[Opening SOURCE RECORDS section]
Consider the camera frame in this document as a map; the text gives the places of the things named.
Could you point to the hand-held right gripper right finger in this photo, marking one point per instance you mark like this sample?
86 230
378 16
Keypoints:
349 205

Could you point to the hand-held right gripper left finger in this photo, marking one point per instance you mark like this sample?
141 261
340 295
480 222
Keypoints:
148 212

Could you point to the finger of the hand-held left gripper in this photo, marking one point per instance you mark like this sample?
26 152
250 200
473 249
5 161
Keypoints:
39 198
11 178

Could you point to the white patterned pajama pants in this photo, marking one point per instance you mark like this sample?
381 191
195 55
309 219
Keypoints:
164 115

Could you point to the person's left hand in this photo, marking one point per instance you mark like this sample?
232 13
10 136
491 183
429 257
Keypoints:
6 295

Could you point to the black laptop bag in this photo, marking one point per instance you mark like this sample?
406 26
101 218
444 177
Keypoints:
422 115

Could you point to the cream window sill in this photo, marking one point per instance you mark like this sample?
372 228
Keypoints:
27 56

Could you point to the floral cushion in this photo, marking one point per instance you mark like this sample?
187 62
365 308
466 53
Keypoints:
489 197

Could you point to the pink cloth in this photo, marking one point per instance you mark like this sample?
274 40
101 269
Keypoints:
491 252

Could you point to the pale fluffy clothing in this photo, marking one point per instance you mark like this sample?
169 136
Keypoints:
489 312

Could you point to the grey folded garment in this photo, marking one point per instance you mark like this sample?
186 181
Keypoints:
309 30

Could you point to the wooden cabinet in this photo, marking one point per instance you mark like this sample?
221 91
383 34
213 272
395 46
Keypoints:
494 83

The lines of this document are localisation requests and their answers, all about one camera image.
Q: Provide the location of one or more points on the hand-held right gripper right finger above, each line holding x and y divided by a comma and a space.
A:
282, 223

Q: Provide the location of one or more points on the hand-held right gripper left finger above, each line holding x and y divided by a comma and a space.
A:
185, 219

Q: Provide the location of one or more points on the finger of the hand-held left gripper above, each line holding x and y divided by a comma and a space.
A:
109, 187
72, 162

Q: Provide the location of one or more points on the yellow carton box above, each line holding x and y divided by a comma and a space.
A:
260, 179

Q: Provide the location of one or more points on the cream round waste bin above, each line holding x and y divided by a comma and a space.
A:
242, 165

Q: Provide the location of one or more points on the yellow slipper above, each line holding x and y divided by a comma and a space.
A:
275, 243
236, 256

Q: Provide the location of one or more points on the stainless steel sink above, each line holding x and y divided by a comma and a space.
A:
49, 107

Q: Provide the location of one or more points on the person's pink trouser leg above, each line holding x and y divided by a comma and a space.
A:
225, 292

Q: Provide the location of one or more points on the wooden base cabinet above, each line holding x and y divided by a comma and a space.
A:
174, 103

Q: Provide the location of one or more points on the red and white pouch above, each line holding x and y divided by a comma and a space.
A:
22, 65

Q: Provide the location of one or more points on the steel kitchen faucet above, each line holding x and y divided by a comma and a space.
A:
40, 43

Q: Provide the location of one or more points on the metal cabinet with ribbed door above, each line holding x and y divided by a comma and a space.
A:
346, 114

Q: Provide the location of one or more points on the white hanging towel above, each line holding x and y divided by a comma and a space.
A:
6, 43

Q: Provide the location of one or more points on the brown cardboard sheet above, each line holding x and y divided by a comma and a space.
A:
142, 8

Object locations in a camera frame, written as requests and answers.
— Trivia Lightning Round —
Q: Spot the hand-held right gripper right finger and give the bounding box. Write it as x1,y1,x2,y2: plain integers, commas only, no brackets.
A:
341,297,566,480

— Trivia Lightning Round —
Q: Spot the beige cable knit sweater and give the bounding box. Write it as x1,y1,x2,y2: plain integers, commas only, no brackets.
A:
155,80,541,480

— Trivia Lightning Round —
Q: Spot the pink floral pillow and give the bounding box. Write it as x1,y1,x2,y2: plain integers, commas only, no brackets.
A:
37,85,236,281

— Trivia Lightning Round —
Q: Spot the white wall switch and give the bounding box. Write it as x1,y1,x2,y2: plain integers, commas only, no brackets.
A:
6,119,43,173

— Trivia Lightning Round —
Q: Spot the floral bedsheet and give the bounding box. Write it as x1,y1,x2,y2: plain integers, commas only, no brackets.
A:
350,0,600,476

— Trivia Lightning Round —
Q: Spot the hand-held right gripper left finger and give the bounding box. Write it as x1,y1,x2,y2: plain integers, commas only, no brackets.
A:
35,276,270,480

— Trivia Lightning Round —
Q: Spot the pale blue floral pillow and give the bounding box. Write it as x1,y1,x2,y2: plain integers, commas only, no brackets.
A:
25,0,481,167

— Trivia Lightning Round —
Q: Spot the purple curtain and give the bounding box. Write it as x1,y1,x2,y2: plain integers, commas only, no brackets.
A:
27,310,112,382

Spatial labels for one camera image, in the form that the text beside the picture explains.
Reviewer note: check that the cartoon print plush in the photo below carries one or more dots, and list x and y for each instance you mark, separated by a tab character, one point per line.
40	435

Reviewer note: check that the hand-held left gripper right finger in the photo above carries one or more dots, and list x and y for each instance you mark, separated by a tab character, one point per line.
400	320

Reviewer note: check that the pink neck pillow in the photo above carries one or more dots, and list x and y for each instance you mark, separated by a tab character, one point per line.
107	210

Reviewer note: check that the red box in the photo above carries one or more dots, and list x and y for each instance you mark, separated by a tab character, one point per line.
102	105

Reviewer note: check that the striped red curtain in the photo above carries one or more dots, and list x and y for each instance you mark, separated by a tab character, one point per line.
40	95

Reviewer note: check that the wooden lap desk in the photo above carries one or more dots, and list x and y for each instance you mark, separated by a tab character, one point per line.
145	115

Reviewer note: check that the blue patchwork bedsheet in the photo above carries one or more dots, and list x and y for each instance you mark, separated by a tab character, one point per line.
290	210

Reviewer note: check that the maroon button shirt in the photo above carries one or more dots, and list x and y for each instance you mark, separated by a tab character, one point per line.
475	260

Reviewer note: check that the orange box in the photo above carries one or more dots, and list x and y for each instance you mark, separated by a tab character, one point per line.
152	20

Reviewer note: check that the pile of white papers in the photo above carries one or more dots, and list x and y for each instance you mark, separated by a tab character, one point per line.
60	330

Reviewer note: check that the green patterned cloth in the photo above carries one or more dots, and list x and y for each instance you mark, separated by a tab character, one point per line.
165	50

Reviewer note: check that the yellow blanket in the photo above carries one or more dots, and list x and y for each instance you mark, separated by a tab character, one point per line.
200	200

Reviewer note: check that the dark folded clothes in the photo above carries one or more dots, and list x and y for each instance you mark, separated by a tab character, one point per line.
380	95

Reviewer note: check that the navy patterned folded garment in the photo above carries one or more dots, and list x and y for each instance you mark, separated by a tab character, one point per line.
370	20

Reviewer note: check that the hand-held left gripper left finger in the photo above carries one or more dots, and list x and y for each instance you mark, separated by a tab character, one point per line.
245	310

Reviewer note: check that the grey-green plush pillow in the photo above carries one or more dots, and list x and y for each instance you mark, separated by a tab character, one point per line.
[Closing SOURCE RECORDS section]
**EXERCISE DESCRIPTION:** Print all of the lines above so that each one matches its original exactly.

**WRITTEN RESPONSE:**
Consider the camera frame in this document as a map; the text gives the places of the things named.
Could you point to the hand-held right gripper right finger in this photo, marking one point per instance you mark like this sample?
86 230
378 16
Keypoints:
349 205

Could you point to the hand-held right gripper left finger in this photo, marking one point per instance you mark like this sample?
141 261
340 295
480 222
Keypoints:
148 212

Could you point to the finger of the hand-held left gripper in this photo, marking one point per instance you mark like this sample?
26 152
250 200
473 249
5 161
Keypoints:
39 198
11 178

Could you point to the white patterned pajama pants in this photo, marking one point per instance you mark like this sample?
381 191
195 55
309 219
Keypoints:
164 115

Could you point to the person's left hand in this photo, marking one point per instance you mark like this sample?
232 13
10 136
491 183
429 257
Keypoints:
6 295

Could you point to the black laptop bag in this photo, marking one point per instance you mark like this sample?
406 26
101 218
444 177
Keypoints:
422 115

Could you point to the cream window sill in this photo, marking one point per instance you mark like this sample?
372 228
Keypoints:
27 56

Could you point to the floral cushion in this photo, marking one point per instance you mark like this sample?
187 62
365 308
466 53
Keypoints:
489 197

Could you point to the pink cloth in this photo, marking one point per instance you mark like this sample?
274 40
101 269
Keypoints:
491 252

Could you point to the pale fluffy clothing in this photo, marking one point per instance you mark like this sample?
169 136
Keypoints:
489 312

Could you point to the grey folded garment in this photo, marking one point per instance you mark like this sample?
186 181
Keypoints:
309 30

Could you point to the wooden cabinet in this photo, marking one point per instance you mark like this sample?
221 91
383 34
213 272
395 46
Keypoints:
494 83

The lines of this document are localisation requests and their answers, all about one camera image.
Q: Provide the location of one or more points on the hand-held right gripper right finger above, each line holding x and y divided by a comma and a space.
A:
282, 223

Q: Provide the location of one or more points on the hand-held right gripper left finger above, each line holding x and y divided by a comma and a space.
A:
185, 219

Q: Provide the location of one or more points on the finger of the hand-held left gripper above, each line holding x and y divided by a comma and a space.
A:
109, 187
72, 162

Q: Provide the location of one or more points on the yellow carton box above, each line holding x and y divided by a comma and a space.
A:
260, 179

Q: Provide the location of one or more points on the cream round waste bin above, each line holding x and y divided by a comma and a space.
A:
242, 165

Q: Provide the location of one or more points on the yellow slipper above, each line holding x and y divided by a comma and a space.
A:
275, 243
236, 256

Q: Provide the location of one or more points on the stainless steel sink above, each line holding x and y divided by a comma and a space.
A:
49, 107

Q: Provide the location of one or more points on the person's pink trouser leg above, each line holding x and y divided by a comma and a space.
A:
225, 292

Q: Provide the location of one or more points on the wooden base cabinet above, each line holding x and y divided by a comma and a space.
A:
174, 103

Q: Provide the location of one or more points on the red and white pouch above, each line holding x and y divided by a comma and a space.
A:
22, 65

Q: Provide the location of one or more points on the steel kitchen faucet above, each line holding x and y divided by a comma and a space.
A:
40, 43

Q: Provide the location of one or more points on the metal cabinet with ribbed door above, each line holding x and y divided by a comma and a space.
A:
346, 114

Q: Provide the location of one or more points on the white hanging towel above, each line holding x and y divided by a comma and a space.
A:
6, 43

Q: Provide the location of one or more points on the brown cardboard sheet above, each line holding x and y divided by a comma and a space.
A:
142, 8

Object locations in a camera frame, written as requests and answers.
— Trivia Lightning Round —
Q: Spot the hand-held right gripper right finger and give the bounding box. Write it as x1,y1,x2,y2: plain integers, commas only, no brackets.
A:
341,297,566,480

— Trivia Lightning Round —
Q: Spot the beige cable knit sweater and give the bounding box. Write it as x1,y1,x2,y2: plain integers, commas only, no brackets.
A:
155,80,541,480

— Trivia Lightning Round —
Q: Spot the pink floral pillow and give the bounding box. Write it as x1,y1,x2,y2: plain integers, commas only, no brackets.
A:
37,85,236,281

— Trivia Lightning Round —
Q: Spot the white wall switch and give the bounding box. Write it as x1,y1,x2,y2: plain integers, commas only, no brackets.
A:
6,119,43,173

— Trivia Lightning Round —
Q: Spot the floral bedsheet and give the bounding box. Write it as x1,y1,x2,y2: plain integers, commas only, no brackets.
A:
350,0,600,476

— Trivia Lightning Round —
Q: Spot the hand-held right gripper left finger and give the bounding box. Write it as x1,y1,x2,y2: plain integers, commas only, no brackets.
A:
35,276,270,480

— Trivia Lightning Round —
Q: Spot the pale blue floral pillow and give the bounding box. Write it as x1,y1,x2,y2: plain integers, commas only, no brackets.
A:
25,0,481,167

— Trivia Lightning Round —
Q: Spot the purple curtain and give the bounding box. Write it as x1,y1,x2,y2: plain integers, commas only, no brackets.
A:
27,310,112,382

Spatial labels for one camera image, in the form that the text beside the picture explains.
Reviewer note: check that the cartoon print plush in the photo below carries one or more dots, and list x and y for each instance you mark, separated by a tab character, one point per line.
40	435

Reviewer note: check that the hand-held left gripper right finger in the photo above carries one or more dots, and list x and y for each instance you mark, separated by a tab character, one point per line.
400	320

Reviewer note: check that the pink neck pillow in the photo above carries one or more dots, and list x and y for each instance you mark, separated by a tab character, one point per line.
107	210

Reviewer note: check that the red box in the photo above carries one or more dots, and list x and y for each instance you mark, separated by a tab character, one point per line.
102	105

Reviewer note: check that the striped red curtain in the photo above carries one or more dots, and list x and y for each instance you mark, separated by a tab character, one point per line.
40	95

Reviewer note: check that the wooden lap desk in the photo above carries one or more dots, and list x and y for each instance you mark, separated by a tab character, one point per line.
145	115

Reviewer note: check that the blue patchwork bedsheet in the photo above carries one or more dots, and list x and y for each instance you mark, separated by a tab character, one point per line.
290	210

Reviewer note: check that the maroon button shirt in the photo above carries one or more dots, and list x and y for each instance you mark, separated by a tab character, one point per line.
475	260

Reviewer note: check that the orange box in the photo above carries one or more dots, and list x and y for each instance you mark, separated by a tab character, one point per line.
152	20

Reviewer note: check that the pile of white papers in the photo above carries one or more dots, and list x and y for each instance you mark, separated by a tab character, one point per line.
60	330

Reviewer note: check that the green patterned cloth in the photo above carries one or more dots, and list x and y for each instance you mark, separated by a tab character, one point per line.
165	50

Reviewer note: check that the yellow blanket in the photo above carries one or more dots, and list x and y for each instance you mark, separated by a tab character, one point per line.
200	200

Reviewer note: check that the dark folded clothes in the photo above carries one or more dots, and list x and y for each instance you mark, separated by a tab character, one point per line.
380	95

Reviewer note: check that the navy patterned folded garment in the photo above carries one or more dots, and list x and y for each instance you mark, separated by a tab character, one point per line.
370	20

Reviewer note: check that the hand-held left gripper left finger in the photo above carries one or more dots, and list x and y for each instance you mark, separated by a tab character, one point per line.
245	310

Reviewer note: check that the grey-green plush pillow in the photo above carries one or more dots, and list x and y for each instance you mark, separated by a tab character, one point per line.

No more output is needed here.